Task to carry out:
Retype all of the data without changing a single word.

Provided data:
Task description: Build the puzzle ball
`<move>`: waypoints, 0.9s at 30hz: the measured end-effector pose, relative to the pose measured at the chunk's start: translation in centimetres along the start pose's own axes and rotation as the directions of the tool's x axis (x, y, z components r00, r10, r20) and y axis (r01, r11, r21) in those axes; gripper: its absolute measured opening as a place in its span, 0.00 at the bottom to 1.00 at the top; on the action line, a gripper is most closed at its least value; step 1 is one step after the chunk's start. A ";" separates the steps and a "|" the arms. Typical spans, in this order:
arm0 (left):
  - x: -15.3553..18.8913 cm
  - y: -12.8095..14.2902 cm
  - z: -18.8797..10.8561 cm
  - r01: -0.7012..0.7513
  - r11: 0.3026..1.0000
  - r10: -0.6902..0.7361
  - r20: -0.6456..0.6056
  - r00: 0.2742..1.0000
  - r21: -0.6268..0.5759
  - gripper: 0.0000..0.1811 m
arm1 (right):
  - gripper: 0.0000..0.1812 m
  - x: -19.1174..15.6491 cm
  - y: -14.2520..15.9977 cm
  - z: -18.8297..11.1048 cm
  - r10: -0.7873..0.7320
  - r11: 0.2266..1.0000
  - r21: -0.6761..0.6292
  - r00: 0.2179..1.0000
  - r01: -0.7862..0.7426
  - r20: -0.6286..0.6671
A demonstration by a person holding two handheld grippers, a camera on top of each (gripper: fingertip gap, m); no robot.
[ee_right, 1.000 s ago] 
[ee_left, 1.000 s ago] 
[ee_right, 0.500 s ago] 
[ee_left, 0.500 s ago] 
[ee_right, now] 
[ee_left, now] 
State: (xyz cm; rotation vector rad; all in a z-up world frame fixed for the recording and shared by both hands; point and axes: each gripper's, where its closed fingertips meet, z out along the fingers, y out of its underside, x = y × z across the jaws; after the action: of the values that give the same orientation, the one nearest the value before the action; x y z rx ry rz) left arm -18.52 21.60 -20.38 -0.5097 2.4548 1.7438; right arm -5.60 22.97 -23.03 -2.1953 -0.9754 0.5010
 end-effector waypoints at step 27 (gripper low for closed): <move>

Exercise solution:
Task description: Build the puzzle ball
`<move>`: waypoints, 0.9s at 30hz: the measured end-effector pose, relative to the pose measured at the chunk's start: translation in centimetres along the start pose's own axes and rotation as the directions of the tool's x axis (x, y, z components r00, r10, r20) and y axis (r01, r11, r21) in those axes; gripper: its absolute measured opening as a place in its span, 0.00 at the bottom to 1.00 at the top; on the action line, a gripper is most closed at its least value; step 1 is one step after the chunk's start. A ";" separates the steps and a "|" the arms. Typical spans, in this order:
arm0 (left):
  - x: -15.3553..18.8913 cm
  - y: -12.8095..14.2902 cm
  - z: -18.8797..10.8561 cm
  - r01: -0.7012..0.7513
  - r11: 0.3026..1.0000
  - r10: -0.6902..0.7361
  - r20: -0.6456..0.6056
  - r00: 0.2742..1.0000
  - r21: -0.6268..0.5759
  - gripper: 0.0000..0.1811 m
arm1 (right):
  - gripper: 0.0000..0.1812 m
  - x: -19.1174..15.6491 cm
  - y: -14.2520..15.9977 cm
  - z: -18.8297..11.1048 cm
  - r10: -0.7873..0.7320
  - r11: 0.2266..1.0000
  - r21: -0.6761..0.6292
  - r00: 0.2179..1.0000
  - r01: -0.7862..0.7426
  - r20: -0.6286..0.6671
A demonstration by a person holding two handheld grippers, a camera on top of each (gripper: fingertip gap, m); no robot.
[ee_right, 1.000 s ago] 
[ee_left, 1.000 s ago] 
[ee_right, 0.500 s ago] 
[ee_left, 0.500 s ago] 
[ee_right, now] 
[ee_left, now] 
State: (xyz cm; rotation vector rad; all in a z-up world frame fixed for the recording and shared by both hands; point and axes: each gripper's, where its closed fingertips meet, z out along the fingers, y out of its underside, x = y × z across the jaws; after the action: of the values that give the same orientation, the one nearest the value before the action; x y z rx ry rz) left arm -18.52 21.60 -20.38 -0.5097 2.4548 1.7438; right arm -5.60 22.97 -23.03 -2.1953 -0.9754 0.5010
 end-effector waypoints at step 27 (gripper low for closed): <move>

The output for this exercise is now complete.